"TAKING CHARGE" - WOMEN IN NORTH CAROLINA GOVERNMENT

For the December issue of Our State, my monthly trivia quiz assignment, "Taking Charge", recognizes women in government. I wanted to represent a range of both chronology and office, but it's always hard to narrow it down to just a few-- especially with so many important people who have served our state well while courageously advancing the roles of women in leadership and public service.

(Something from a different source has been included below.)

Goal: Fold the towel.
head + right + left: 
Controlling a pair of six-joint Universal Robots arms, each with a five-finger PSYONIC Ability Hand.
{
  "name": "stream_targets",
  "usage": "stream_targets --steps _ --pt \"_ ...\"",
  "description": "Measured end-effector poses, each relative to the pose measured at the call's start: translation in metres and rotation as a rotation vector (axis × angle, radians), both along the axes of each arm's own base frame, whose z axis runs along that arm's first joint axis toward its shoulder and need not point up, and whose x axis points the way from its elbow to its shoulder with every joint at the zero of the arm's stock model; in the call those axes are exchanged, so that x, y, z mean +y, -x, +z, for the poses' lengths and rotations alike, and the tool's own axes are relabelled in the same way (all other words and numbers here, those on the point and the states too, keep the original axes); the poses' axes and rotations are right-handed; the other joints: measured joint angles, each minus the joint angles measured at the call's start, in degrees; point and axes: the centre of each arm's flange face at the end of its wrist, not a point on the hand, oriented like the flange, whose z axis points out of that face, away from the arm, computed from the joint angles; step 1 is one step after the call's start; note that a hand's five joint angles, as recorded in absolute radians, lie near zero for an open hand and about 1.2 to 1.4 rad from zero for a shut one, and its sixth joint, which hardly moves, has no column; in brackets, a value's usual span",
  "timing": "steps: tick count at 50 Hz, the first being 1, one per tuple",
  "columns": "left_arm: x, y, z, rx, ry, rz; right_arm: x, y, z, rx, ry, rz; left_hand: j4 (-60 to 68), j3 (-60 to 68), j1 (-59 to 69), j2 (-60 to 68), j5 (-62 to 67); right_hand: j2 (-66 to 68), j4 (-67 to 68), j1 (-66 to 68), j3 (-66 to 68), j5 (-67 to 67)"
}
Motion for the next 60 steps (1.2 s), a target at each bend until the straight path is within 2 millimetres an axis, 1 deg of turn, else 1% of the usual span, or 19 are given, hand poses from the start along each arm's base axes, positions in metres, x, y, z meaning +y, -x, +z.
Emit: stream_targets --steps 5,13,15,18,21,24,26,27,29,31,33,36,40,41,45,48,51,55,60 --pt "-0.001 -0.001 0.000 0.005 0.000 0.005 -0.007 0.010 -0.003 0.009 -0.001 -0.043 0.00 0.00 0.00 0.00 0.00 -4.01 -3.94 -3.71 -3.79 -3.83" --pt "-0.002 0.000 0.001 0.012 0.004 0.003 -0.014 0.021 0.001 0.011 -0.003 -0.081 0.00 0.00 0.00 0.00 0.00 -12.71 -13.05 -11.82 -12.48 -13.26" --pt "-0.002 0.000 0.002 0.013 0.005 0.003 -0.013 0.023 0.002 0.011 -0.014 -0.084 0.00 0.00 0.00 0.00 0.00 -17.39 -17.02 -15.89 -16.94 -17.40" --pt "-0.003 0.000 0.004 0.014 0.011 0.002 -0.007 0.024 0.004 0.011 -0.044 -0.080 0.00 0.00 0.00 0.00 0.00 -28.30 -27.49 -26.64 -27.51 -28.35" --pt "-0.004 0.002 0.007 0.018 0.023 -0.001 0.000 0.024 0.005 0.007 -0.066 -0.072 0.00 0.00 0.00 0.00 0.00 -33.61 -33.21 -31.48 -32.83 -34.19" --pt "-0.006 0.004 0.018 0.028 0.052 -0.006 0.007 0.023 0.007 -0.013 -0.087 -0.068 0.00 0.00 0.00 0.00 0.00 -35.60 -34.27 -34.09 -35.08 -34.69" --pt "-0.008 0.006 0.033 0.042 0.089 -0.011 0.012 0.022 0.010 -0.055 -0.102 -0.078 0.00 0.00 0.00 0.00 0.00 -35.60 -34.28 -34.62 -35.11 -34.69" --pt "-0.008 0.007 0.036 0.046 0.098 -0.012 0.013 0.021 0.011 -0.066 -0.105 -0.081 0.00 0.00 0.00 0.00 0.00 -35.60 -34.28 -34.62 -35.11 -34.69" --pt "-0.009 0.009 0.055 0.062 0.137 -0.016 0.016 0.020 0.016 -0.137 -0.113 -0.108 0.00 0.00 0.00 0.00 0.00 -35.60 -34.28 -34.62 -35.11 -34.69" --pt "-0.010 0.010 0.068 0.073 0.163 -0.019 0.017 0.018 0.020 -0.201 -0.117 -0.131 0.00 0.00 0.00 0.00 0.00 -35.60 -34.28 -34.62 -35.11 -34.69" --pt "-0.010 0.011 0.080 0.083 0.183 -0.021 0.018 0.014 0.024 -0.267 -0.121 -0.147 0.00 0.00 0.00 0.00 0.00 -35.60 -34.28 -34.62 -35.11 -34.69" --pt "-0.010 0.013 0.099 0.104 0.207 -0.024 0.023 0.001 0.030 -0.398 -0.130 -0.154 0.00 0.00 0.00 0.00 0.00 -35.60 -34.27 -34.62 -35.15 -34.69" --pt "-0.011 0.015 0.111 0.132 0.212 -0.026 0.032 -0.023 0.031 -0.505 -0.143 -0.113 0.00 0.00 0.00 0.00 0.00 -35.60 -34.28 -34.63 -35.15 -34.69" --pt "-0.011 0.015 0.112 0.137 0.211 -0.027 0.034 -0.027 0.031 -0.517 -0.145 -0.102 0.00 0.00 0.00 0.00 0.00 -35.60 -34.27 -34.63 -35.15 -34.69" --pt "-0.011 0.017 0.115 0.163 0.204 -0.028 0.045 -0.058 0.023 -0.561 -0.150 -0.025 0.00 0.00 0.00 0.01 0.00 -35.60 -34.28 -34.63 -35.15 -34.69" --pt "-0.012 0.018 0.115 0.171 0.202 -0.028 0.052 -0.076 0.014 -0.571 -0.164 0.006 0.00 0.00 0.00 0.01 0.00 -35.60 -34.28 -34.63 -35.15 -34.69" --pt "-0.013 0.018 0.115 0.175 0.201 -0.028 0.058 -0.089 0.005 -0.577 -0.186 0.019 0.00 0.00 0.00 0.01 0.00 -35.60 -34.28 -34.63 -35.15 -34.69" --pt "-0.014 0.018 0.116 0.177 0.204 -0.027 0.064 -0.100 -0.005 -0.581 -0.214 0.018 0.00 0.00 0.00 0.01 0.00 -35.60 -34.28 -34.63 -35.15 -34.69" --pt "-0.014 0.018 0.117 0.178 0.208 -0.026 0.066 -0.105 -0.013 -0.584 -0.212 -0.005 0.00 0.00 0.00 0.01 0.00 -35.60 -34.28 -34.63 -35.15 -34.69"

Gertrude Dills McKee was elected to the NC Senate in 1930 and served three terms. Eliza Jane Pratt took office in 1946 as the first NC woman in the US Congress. In 1992 Eva Clayton became the first African American woman from NC to join the US Congress. Elizabeth Dole served as NC's first female US senator from 2003-2009. And Kay Hagan served in the NC Senate from 1999-2009 and the US Senate from 2009-2015.

I chose as a backdrop the North Carolina state Seal particularly because on it the concepts of Liberty and Plenty are aptly represented by women. It was an initial impulse which I set aside until the eleventh hour when I decided it was too meaningful to abandon. (See sketches below) The sketch had been approved without the Seal but while painting the final I resuscitated it-- happily, as I feel it elevates the illustration conceptually, quietly evoking our state's philosophical and cultural foundations.

Liberty's personification as a woman dates back to the ancient Roman goddess Libertas, (the Greek Eleutheria). She is also modeled after the Roman Minerva, goddess of wisdom and strategy, art, trade, and warfare (Greek Athena). In 19th century French art and politics she is perhaps most famously seen in Eugene Delacroix's "Liberty Leading the People" (1830), the Great Seal of France (1848) and our very own Statue of Liberty, designed by the French sculptor Frederic-Auguste Bartholdi and built by the French architect and engineer Gustave Eiffel (1886). The figure of Plenty holds an overflowing cornucopia representing abundance and is flanked by a ship which signifies flourishing commerce.

And if you haven't had enough trivia (hey it is a trivia quiz), the date visible on the seal, May 20, 1775, is that of the Mecklenburg Declaration of Independence, when Charlotte area residents (allegedly) declared independence from Great Britain, which of course pre-dates the American Declaration of Independence by a year. I especially like the latin phrase at the bottom of the Seal (not visible in the final iteration) which reads "Esse quad videri" meaning, "To Be Rather than to Seem." (emphasis mine) I think we could use a lot more ease quad videri in today's politics and culture.